Ob diese Industrien jemals wieder in Betrieb genommen werden können, zieht er selbst in Zweifel. „Die Maschinen und Geräte sind nach Serbien abtransportiert worden.“ Noch bitterer stößt ihm aber auf, daß manche Albaner, die mit ihrer Unterschrift die serbischen Gesetze anerkannten, im nahegelegenen Braunkohlebergwerk weiter arbeiten dürfen. „Die geben jetzt aber zehn Prozent ihres Lohnes an die Arbeitslosen ab.“

Immer mehr Albaner sind „kampfbereit“

„Wir haben bisher die Lage kontrolliert und trotz aller Repression keine Gewalt angewendet“, erklärt der Vorsitzende der demokratischen Liga des Kosovo von Mitrovica auf einer Versammlung der Wahlhelfer. Auf einem Videofilm sind Szenen zu sehen, auf denen Polizisten beschlagnahmte Urnen abtransportieren.
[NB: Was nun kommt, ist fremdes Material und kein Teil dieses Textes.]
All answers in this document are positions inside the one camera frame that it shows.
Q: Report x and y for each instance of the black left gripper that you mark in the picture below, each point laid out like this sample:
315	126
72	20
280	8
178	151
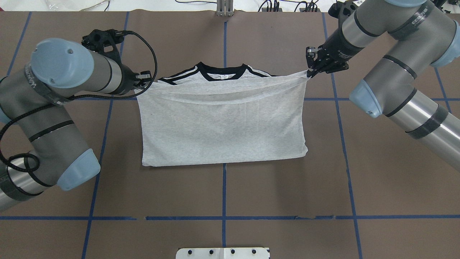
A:
126	78

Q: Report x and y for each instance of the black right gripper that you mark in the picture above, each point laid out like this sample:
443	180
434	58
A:
336	51

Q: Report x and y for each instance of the grey cartoon print t-shirt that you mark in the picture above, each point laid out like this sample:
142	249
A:
208	115

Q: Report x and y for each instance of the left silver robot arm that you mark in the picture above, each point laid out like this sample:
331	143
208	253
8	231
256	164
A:
34	98

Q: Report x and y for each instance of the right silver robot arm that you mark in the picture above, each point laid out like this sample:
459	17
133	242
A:
425	36

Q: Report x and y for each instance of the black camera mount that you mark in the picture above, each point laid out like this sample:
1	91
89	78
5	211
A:
341	10
104	43

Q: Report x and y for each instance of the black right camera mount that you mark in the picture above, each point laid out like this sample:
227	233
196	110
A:
341	10

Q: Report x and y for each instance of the aluminium frame post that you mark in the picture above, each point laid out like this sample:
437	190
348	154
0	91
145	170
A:
225	8

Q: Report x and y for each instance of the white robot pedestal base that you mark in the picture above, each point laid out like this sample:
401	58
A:
224	253

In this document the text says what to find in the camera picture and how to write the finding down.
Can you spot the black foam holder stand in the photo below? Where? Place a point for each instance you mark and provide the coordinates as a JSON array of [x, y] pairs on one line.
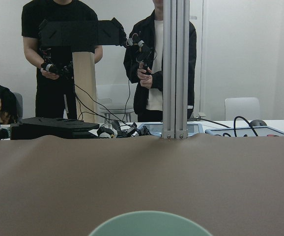
[[35, 127]]

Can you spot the person in black t-shirt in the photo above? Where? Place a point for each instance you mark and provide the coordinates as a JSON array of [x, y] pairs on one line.
[[55, 94]]

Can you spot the black bag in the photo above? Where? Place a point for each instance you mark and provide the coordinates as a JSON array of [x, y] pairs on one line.
[[8, 106]]

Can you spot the person in black jacket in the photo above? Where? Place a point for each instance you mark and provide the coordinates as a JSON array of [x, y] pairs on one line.
[[148, 98]]

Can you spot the aluminium frame post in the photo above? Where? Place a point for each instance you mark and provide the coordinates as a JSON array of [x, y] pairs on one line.
[[175, 68]]

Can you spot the green cup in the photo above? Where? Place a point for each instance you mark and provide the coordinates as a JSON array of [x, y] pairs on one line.
[[149, 223]]

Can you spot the black computer mouse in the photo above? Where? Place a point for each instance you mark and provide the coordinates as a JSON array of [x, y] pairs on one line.
[[257, 122]]

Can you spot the white chair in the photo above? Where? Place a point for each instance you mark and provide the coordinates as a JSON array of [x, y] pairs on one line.
[[247, 107]]
Und plötzlich schlägt die Stimmung um. „Wie lange noch sollen wir ruhig sein, wenn die andere Seite sich alles herausnehmen kann?“ fragt ein junger Mann. „Serbien ist jetzt in der Defensive, Europa muß uns helfen“, beschwört der Vorsitzende die ausländischen Journalisten, die sich hier eingefunden haben. Die Jugendlichen zucken die Achseln und bleiben ruhig. „Es gibt jetzt immer mehr Albaner, die auch zu den Waffen greifen wollen“, erklärt später ein ehemaliger Ingenieur. Doch Ibrahim Rugova hält unbeirrbar an seiner Strategie fest: friedlich, selbstbewußt und ruhig die Entwicklung zur Unabhängigkeit beschleunigen. Die Zeit, so betont er immer wieder, arbeite für die Albaner.

Wenn das Parlament am Ende dieser Woche zur konstituierenden Sitzung in Pristina zusammentrifft, hängt es von dem Vorgehen der serbischen Regierung ab, ob Rugovas Kurs erfolgreich bleibt. Die Alternative wäre Krieg und der Versuch serbischer Nationalisten, die Albaner aus Kosovo auszutreiben.